Critical are the incentives of the algorithm. These short-form feeds reward retention and rapid virality, not laborious originality. That incentivizes “brainrot” formats — hypnotic loops, uncanny pseudo-nature footage, cliffhanger narratives, for example — no matter if the underlying story is lightweight or fictitious. What results is an economy of attention in which synthetic omnipresence has the potential to beat human craft.

YouTube and competitors hurry to label AI content
YouTube has announced it will label AI-generated content and mandates that creators disclose synthetic media in some cases, particularly if realistic people or events are depicted. Enforcement and detection remain difficult at Shorts scale, though. Highly stylized edits and audio-only synthesis are difficult to detect by automatic classifiers, placing the onus of moderation on content creators (and reporting from users).
Rivals are also on the move. TikTok has introduced tools intended to aid users in identifying and filtering AI-generated media on their feeds. Across the industry, the direction is clear: more but uneven scrutiny. With no reliable, platform-wide signals in sight, audiences are forced to pick through what’s real and what’s merely plausible.
What the 21% signal means for new YouTube Shorts users
The headline number will not shock seasoned creators — many have watched Shorts lurch in the direction of templated, low-cost content for months. But formalizing it matters. In an untrained feed, 21% is a stake; AI-native formats are not fringe — they’re the default experience for new or logged-out viewers forming taste before humans get a fair hearing.

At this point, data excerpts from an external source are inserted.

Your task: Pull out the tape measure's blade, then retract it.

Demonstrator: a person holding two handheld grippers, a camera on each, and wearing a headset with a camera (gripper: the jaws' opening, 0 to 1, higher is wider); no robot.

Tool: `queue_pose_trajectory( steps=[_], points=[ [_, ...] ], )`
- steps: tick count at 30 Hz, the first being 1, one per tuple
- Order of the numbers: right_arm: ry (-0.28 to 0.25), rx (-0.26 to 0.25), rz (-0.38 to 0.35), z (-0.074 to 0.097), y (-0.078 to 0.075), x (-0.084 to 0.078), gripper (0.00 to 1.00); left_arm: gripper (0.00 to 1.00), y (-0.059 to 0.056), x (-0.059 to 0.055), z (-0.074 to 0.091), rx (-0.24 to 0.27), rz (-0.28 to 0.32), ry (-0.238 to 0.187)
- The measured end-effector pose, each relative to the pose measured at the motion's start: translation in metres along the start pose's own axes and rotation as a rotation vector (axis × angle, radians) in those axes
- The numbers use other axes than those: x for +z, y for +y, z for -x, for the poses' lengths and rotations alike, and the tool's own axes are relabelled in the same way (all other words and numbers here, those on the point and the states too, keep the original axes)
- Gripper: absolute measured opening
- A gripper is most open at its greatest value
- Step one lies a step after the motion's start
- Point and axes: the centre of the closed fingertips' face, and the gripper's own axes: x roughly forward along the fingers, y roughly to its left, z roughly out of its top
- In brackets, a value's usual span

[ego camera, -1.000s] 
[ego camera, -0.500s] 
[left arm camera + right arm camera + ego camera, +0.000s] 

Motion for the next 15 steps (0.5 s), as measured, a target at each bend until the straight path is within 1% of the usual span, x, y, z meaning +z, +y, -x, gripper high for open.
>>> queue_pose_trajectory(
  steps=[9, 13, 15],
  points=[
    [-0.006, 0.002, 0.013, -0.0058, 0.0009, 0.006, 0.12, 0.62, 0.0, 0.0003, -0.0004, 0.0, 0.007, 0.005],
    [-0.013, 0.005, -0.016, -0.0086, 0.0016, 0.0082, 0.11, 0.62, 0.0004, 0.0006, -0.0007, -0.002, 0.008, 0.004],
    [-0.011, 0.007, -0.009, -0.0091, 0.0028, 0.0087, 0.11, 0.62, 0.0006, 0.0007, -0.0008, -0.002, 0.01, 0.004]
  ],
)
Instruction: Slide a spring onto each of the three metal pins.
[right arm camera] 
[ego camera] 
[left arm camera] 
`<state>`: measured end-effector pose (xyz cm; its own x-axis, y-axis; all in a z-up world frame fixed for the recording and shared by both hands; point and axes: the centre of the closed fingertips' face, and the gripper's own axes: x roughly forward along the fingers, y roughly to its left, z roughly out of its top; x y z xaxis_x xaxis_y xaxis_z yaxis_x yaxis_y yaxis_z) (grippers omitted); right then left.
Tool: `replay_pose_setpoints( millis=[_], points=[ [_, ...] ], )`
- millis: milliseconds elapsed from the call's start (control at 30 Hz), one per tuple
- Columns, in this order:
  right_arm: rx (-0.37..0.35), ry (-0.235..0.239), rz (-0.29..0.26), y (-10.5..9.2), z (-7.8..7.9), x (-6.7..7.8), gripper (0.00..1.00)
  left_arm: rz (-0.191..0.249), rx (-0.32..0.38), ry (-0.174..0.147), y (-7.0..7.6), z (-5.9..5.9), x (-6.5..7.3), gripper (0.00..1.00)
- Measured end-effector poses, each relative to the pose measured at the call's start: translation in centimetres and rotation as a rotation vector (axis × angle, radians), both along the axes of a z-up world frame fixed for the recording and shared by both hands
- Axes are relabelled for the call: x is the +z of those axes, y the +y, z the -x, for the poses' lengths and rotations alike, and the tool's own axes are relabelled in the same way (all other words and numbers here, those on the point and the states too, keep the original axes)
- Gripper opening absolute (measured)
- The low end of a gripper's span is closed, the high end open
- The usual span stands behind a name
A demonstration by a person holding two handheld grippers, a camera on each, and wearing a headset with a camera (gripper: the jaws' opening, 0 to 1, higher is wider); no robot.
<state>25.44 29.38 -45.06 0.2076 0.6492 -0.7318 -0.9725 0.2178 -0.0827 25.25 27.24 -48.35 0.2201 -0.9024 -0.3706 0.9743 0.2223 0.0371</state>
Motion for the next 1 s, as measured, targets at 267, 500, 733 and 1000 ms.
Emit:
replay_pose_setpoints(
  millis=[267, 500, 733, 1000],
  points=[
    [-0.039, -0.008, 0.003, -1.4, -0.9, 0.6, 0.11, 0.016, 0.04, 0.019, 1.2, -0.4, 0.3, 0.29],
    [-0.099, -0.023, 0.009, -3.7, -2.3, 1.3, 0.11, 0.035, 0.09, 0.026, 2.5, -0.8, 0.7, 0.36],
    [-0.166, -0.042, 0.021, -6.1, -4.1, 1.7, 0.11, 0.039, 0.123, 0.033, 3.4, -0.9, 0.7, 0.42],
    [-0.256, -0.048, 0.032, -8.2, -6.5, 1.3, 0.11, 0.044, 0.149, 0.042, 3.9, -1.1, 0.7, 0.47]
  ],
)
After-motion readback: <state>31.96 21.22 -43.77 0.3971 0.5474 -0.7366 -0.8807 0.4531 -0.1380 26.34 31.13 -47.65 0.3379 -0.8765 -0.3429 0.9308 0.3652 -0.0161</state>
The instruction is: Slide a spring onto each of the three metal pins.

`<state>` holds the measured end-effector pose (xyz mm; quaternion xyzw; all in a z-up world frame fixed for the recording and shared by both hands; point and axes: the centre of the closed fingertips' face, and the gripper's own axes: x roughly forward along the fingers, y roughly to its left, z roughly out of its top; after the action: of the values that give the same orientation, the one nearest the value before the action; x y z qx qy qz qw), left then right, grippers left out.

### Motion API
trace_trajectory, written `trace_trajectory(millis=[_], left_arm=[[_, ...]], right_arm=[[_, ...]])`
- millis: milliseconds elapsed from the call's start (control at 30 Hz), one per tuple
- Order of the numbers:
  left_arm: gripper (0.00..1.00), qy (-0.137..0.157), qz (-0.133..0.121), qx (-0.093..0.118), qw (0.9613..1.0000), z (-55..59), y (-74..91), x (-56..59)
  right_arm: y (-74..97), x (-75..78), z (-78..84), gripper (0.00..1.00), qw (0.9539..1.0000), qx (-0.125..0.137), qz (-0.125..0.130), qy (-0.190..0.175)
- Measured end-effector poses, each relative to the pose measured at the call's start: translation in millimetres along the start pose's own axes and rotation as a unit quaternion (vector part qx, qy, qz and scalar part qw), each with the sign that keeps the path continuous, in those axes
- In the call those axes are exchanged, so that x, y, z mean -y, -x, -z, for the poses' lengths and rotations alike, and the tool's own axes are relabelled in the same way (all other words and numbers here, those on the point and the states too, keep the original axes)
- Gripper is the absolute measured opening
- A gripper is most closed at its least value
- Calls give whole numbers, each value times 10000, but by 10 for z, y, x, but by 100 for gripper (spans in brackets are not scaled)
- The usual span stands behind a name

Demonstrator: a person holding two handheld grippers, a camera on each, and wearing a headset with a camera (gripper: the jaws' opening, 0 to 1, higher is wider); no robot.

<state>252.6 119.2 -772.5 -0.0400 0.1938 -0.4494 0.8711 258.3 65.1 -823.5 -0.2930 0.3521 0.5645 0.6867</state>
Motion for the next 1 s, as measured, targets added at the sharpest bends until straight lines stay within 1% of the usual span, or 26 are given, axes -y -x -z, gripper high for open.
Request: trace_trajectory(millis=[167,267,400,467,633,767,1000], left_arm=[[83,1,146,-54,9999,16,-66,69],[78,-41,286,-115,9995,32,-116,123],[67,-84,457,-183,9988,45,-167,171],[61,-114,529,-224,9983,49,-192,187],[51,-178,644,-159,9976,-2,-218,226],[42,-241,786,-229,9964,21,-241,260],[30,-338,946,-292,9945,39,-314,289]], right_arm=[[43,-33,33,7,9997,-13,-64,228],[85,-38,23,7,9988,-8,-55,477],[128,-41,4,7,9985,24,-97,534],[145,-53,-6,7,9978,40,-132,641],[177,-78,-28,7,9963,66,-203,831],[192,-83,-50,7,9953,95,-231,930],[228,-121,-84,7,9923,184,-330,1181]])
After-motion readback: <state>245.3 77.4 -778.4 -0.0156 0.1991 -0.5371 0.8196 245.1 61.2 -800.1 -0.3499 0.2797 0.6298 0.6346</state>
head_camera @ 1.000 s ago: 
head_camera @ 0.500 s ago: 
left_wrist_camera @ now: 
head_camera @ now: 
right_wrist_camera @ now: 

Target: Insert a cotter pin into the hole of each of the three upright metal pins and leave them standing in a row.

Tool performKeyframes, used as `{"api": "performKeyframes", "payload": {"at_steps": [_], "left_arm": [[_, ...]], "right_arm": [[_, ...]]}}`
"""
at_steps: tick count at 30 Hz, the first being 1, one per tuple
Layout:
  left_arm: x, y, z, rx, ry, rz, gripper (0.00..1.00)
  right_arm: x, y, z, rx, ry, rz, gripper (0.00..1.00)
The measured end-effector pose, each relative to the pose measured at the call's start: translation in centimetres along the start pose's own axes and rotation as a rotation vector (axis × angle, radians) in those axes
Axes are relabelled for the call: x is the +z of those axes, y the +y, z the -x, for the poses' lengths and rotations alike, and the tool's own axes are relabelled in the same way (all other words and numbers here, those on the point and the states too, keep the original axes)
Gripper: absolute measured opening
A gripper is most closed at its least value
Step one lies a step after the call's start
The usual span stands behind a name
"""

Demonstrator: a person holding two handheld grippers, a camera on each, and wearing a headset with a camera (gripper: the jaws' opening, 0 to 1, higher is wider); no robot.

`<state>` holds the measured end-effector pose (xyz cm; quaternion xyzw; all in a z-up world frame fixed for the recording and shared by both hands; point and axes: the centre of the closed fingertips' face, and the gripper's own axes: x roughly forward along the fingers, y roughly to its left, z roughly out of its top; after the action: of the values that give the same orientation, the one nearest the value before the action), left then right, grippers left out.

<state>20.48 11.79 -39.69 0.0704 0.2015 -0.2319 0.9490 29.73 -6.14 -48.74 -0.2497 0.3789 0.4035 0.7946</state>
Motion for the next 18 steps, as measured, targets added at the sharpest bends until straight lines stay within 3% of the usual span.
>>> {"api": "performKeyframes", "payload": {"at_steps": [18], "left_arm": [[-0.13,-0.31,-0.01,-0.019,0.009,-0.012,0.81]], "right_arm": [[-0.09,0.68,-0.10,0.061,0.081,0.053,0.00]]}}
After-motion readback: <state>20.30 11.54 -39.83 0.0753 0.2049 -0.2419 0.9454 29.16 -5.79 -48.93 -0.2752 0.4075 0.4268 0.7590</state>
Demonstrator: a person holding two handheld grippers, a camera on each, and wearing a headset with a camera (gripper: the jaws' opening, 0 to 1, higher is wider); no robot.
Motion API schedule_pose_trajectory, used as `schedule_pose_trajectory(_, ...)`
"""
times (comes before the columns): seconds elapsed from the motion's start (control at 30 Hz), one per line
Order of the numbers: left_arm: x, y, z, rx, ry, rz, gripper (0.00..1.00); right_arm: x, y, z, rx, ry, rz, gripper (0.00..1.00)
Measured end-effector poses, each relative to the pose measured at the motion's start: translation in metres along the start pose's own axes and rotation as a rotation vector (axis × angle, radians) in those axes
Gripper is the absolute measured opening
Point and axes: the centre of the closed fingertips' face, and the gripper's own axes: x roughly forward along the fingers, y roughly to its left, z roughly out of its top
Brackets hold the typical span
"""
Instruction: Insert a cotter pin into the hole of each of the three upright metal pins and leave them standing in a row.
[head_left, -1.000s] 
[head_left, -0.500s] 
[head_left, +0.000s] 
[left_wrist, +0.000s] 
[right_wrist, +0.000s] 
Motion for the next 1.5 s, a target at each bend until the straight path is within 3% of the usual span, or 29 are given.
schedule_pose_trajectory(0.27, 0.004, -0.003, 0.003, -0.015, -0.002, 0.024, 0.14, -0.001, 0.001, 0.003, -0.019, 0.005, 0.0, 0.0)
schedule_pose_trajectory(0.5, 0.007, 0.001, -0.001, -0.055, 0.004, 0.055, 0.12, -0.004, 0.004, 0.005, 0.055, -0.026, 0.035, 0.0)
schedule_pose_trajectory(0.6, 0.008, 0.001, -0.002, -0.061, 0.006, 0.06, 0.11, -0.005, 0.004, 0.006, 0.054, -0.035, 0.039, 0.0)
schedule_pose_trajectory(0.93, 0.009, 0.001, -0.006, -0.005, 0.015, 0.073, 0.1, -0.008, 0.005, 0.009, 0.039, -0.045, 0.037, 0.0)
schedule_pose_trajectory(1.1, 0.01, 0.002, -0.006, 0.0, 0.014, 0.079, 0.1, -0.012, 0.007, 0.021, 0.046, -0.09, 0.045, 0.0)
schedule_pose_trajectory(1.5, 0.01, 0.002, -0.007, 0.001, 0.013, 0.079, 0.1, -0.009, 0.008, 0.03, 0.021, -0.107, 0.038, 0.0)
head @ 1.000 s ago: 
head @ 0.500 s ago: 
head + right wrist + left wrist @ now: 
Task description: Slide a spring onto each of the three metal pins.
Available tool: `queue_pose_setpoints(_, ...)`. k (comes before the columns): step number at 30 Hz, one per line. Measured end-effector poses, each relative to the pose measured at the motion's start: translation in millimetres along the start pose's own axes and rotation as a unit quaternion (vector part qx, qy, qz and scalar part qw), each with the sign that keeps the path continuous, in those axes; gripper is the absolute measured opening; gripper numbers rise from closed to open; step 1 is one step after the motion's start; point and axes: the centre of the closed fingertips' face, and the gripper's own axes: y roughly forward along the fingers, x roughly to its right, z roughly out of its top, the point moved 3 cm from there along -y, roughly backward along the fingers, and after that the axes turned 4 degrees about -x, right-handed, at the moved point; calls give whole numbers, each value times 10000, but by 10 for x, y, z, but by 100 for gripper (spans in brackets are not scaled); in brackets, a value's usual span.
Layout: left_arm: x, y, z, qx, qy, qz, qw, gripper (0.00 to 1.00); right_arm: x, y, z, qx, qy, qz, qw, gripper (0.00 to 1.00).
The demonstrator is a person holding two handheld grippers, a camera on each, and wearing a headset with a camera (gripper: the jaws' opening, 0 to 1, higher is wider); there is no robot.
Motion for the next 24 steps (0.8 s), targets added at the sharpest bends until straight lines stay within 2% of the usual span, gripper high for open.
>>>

For YouTube, the risk is an erosion of trust and differentiation. When users increasingly open the app to find recycled synthetic clips, even if session time may go up in the short term, satisfaction may fall. For creators, the message is double-sided: AI can hasten production, but that “slop” stands for burn-out cycles, when today’s viral strike zone becomes tomorrow’s scroll-by.
Kapwing’s report doesn’t settle the debate — it deepens it. As generative tools become increasingly powerful, the question isn’t so much whether AI has a place on YouTube — it’s whether platforms can identify and surface work that informs or entertains in deeper, richer ways than mere cargo-cult mimicry. For the time being, that default feed says the battle is far from over.